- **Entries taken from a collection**
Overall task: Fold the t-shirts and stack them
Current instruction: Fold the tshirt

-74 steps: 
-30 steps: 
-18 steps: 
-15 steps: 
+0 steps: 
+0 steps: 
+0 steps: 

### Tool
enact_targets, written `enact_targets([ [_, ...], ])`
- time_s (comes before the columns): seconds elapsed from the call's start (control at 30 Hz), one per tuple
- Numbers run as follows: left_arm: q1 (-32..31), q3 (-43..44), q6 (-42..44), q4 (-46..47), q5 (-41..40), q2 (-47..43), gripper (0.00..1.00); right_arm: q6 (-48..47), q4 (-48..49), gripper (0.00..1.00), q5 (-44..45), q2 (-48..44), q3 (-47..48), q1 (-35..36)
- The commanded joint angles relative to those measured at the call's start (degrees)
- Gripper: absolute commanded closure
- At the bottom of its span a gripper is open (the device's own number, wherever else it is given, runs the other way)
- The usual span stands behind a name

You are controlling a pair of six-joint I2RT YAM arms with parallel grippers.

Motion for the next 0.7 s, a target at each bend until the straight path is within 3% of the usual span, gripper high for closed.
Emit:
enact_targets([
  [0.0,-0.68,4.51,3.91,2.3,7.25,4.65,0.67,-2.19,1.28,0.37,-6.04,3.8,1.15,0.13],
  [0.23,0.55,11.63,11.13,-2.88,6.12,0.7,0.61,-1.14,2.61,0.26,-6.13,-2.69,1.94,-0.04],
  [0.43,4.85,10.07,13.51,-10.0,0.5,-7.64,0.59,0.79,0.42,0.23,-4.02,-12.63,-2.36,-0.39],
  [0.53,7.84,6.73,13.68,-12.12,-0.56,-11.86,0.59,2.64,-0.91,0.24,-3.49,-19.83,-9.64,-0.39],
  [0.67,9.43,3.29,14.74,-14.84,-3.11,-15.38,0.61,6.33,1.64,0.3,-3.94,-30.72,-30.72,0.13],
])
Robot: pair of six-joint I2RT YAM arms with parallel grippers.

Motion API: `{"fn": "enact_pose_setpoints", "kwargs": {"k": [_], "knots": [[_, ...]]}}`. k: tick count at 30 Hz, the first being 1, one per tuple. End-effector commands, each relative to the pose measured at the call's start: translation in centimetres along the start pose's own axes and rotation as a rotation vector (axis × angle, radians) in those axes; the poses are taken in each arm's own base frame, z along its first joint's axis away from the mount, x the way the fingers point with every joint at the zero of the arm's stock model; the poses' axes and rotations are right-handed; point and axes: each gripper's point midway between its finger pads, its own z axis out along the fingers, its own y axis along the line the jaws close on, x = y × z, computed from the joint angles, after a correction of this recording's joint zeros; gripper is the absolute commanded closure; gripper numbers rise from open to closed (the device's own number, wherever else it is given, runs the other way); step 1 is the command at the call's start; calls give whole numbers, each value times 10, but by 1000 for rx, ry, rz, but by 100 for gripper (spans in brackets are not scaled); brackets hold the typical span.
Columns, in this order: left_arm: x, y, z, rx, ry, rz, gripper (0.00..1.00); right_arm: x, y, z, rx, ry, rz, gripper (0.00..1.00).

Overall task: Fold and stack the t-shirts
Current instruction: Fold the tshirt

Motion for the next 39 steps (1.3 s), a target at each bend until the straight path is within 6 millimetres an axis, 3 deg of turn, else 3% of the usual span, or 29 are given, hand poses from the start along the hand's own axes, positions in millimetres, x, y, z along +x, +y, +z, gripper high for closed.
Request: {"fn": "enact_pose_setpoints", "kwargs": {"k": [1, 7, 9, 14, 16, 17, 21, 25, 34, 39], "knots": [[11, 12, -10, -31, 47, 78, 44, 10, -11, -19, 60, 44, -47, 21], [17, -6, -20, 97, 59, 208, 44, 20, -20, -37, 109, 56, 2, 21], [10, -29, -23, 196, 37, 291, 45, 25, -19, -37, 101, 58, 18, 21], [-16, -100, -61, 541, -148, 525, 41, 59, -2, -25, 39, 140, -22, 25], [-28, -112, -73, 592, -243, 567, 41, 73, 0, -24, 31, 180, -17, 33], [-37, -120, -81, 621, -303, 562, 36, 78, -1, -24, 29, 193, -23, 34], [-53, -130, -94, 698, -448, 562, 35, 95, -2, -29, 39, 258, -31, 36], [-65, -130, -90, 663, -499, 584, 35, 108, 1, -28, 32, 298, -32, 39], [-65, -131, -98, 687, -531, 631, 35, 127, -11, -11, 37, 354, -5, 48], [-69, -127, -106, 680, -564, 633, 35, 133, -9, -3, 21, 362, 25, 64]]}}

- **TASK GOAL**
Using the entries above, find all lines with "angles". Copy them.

- **OUTPUT FOR THIS TASK**
- The commanded joint angles relative to those measured at the call's start (degrees)
Motion API: `{"fn": "enact_pose_setpoints", "kwargs": {"k": [_], "knots": [[_, ...]]}}`. k: tick count at 30 Hz, the first being 1, one per tuple. End-effector commands, each relative to the pose measured at the call's start: translation in centimetres along the start pose's own axes and rotation as a rotation vector (axis × angle, radians) in those axes; the poses are taken in each arm's own base frame, z along its first joint's axis away from the mount, x the way the fingers point with every joint at the zero of the arm's stock model; the poses' axes and rotations are right-handed; point and axes: each gripper's point midway between its finger pads, its own z axis out along the fingers, its own y axis along the line the jaws close on, x = y × z, computed from the joint angles, after a correction of this recording's joint zeros; gripper is the absolute commanded closure; gripper numbers rise from open to closed (the device's own number, wherever else it is given, runs the other way); step 1 is the command at the call's start; calls give whole numbers, each value times 10, but by 1000 for rx, ry, rz, but by 100 for gripper (spans in brackets are not scaled); brackets hold the typical span.

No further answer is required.